Syracuse Post Standard
By Dick Case
So, we’re cleaning Onondaga Lake. Again.
This gets to be an epic with thousands of years on it. First, natural forces had their way with the body of water. Then, man forced himself upon it.
We’re told this was an inland sea 10 million years ago. Our yards lay under hypersaline water that dropped many feet to a layer of nearly pure salt. Later this was buried under layers of sediment.
Yes, this is beginning to sound familiar. …
This salty bottom slept undiscovered until our region endured a glacier of 3,000-feet-thick ice that extended from what’s now Central New York to what’s now central Pennsylvania.
This extreme ice pack supposedly started to melt 12,000 years back. Its meltdown left us Onondaga Lake and its platform, a huge cake of salt.
No doubt, the first human eyes to see our lake were in the head of one of the Longhouse people, later to be named Iroquois. This will explain the modern Iroquois’, the Onondagas’, sense of ownership of a water field that from above looks oddly like a large moccasin.
There’s also no doubt the native people, settlers hereabouts before the white pioneers, had a hell of a lot more respect for their lake than the pioneers from Europe.

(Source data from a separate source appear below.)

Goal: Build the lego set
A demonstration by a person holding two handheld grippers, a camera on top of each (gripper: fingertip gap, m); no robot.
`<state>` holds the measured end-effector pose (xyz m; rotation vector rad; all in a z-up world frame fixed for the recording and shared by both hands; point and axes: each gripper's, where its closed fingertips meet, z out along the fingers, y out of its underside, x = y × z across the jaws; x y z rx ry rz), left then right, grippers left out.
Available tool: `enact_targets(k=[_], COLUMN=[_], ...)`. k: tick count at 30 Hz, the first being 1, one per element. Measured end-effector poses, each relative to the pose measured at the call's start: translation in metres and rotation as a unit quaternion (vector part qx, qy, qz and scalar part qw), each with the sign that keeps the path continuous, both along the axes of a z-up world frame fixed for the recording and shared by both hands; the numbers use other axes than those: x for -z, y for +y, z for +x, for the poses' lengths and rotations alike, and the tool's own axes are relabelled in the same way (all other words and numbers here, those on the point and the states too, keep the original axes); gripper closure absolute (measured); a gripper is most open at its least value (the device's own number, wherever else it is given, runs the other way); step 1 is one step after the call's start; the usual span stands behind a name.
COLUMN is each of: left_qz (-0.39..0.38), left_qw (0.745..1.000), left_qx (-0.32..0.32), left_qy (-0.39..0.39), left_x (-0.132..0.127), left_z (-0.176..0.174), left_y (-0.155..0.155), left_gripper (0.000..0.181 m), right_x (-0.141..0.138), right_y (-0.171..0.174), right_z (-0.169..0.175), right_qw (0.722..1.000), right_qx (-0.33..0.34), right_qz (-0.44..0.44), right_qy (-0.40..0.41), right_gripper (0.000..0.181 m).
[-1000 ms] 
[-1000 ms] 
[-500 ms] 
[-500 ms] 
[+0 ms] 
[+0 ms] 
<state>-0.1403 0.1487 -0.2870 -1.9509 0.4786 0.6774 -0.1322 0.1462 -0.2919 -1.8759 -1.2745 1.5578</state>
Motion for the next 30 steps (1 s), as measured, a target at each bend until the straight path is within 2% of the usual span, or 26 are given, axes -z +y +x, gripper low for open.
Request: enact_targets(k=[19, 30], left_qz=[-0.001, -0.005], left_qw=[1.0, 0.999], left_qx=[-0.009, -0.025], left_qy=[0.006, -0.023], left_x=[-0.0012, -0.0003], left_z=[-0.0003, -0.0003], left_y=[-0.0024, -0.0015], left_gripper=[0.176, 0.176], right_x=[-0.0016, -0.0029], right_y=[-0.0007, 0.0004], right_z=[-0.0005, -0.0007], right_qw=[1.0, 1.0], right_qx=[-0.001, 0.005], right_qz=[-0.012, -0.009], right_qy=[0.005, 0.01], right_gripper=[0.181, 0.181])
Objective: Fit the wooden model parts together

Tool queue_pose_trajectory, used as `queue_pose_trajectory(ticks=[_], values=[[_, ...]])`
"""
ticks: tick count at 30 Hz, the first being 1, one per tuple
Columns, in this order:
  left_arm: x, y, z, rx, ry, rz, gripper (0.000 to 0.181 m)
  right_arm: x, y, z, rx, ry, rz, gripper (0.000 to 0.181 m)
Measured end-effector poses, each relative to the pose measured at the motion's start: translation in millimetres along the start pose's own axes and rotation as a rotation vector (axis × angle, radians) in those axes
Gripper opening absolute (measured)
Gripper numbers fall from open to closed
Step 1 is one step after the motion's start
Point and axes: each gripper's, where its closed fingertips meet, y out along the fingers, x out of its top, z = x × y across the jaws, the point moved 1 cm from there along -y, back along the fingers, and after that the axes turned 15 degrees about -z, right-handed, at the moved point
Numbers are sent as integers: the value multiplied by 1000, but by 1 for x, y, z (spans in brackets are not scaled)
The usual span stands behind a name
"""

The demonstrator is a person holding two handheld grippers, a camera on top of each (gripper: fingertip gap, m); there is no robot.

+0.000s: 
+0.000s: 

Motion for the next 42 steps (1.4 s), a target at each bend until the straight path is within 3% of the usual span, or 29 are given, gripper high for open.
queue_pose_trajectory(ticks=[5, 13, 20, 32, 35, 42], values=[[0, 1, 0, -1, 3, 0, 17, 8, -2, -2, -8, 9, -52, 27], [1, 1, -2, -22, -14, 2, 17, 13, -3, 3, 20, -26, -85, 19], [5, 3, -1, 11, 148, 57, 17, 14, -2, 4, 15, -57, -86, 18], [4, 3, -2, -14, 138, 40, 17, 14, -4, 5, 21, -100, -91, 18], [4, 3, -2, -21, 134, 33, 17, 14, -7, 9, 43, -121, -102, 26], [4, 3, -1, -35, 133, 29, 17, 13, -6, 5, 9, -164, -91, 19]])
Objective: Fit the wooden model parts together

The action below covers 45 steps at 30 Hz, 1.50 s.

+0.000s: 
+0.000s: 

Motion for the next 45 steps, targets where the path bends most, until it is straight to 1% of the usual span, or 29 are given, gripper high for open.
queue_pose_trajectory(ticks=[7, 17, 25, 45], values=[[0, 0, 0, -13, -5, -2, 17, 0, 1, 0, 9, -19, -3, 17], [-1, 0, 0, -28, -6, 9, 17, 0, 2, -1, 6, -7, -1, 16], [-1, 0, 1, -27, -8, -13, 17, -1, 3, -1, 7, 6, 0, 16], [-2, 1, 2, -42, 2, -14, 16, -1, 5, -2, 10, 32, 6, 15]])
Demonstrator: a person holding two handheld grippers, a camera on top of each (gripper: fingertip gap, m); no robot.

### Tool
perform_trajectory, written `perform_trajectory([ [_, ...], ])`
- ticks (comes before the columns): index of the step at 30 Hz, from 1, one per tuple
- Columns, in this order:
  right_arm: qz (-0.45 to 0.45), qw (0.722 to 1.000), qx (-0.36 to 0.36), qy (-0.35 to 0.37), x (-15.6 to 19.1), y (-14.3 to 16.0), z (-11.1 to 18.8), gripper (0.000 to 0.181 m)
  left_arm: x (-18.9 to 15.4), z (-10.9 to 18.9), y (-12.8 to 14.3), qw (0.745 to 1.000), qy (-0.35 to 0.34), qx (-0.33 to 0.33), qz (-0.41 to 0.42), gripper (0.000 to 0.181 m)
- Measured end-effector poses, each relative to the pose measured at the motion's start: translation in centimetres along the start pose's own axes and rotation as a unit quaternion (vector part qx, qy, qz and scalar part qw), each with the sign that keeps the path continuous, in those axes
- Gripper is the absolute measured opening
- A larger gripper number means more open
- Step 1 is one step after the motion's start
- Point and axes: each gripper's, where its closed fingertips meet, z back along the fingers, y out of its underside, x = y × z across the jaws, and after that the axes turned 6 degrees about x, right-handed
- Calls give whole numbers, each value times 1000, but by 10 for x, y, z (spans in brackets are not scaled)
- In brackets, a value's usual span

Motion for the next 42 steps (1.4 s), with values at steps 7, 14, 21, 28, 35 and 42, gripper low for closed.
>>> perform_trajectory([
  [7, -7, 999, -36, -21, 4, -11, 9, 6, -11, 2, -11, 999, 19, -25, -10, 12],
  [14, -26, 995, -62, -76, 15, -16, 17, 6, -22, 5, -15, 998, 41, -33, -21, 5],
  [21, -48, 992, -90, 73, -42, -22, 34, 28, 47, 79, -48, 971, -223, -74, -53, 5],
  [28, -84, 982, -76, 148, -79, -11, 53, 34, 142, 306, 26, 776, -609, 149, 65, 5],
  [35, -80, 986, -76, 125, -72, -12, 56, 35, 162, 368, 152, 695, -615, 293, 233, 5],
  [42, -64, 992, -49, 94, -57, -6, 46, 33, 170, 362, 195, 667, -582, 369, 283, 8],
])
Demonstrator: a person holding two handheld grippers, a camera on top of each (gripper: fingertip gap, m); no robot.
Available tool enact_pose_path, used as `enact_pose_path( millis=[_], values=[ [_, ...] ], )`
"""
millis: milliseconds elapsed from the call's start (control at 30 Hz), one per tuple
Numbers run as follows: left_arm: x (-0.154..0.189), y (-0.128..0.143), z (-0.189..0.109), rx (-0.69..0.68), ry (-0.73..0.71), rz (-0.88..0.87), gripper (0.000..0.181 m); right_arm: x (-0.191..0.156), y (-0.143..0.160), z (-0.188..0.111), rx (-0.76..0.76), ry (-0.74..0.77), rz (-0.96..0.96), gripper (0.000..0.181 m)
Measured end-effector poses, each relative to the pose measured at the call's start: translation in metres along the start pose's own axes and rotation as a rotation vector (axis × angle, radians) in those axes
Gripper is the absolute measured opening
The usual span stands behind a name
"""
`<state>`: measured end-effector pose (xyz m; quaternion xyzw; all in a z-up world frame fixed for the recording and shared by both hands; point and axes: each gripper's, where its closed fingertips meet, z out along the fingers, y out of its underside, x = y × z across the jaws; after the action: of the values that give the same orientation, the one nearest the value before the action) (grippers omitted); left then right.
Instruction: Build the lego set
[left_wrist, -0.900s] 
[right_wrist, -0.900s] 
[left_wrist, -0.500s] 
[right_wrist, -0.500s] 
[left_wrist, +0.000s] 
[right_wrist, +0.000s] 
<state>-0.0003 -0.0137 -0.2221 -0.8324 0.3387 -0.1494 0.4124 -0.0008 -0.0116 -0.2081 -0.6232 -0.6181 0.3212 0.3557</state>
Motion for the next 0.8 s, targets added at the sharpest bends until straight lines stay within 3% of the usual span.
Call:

Likely the native people spat out the salt when they drank the water that bubbled to the surface in springs around the lake. (No, the lake itself is not salt.)
White men turned the brine into an industry that surely made Syracuse a city, back in the day when salt had more clout than it does today. This also has to be the historic start of the mess of a lake that challenges us still.
We blame Solvay Process Co. and its descendant, Honeywell, for most of the lake’s ills. The Solvay brothers and their investors were drawn to the region by the availability of salt – later mined out of Tully Valley – as well as veins of limestone and the lake’s water. These were the ingredients of The Process, used to make soda ash.
Early on, our great-grandfathers turned their backs on the lake. The notion at large then seemed to be this: Dump our waste (industrial and human) into the water and it dissolves, it’s out of there.
Looks as if they were wrong.
In many ways, as it turned out. Instead of raising a city at the lake’s edge, and draining its swamp in the beginning, we located a mile south. Later, that ignored lakefront became a trash dump. Now it’s a shopping mall.
Also, we tampered more with the lake by draining it into a smaller pond more than 160 years ago, the better to accommodate a canal. We built an oil terminal at the south end, while trying to make resorts work along the shoreline to the north. We killed and mutated the fish and made the water stink and unhealthy to swim in.
One good thing is left from years of abuse: Onondaga Lake Park, which somehow got to be a lovely playground, despite what was going on in the water a few yards away.
Now we’re ready to kiss and make up to the lake. Again.
Years from now we’ll know if prayers and millions of dollars in remediation will give us back the lake we knew when the Onondagas settled into their permanent home back when.
Or will we learn all this retouching only makes it worse?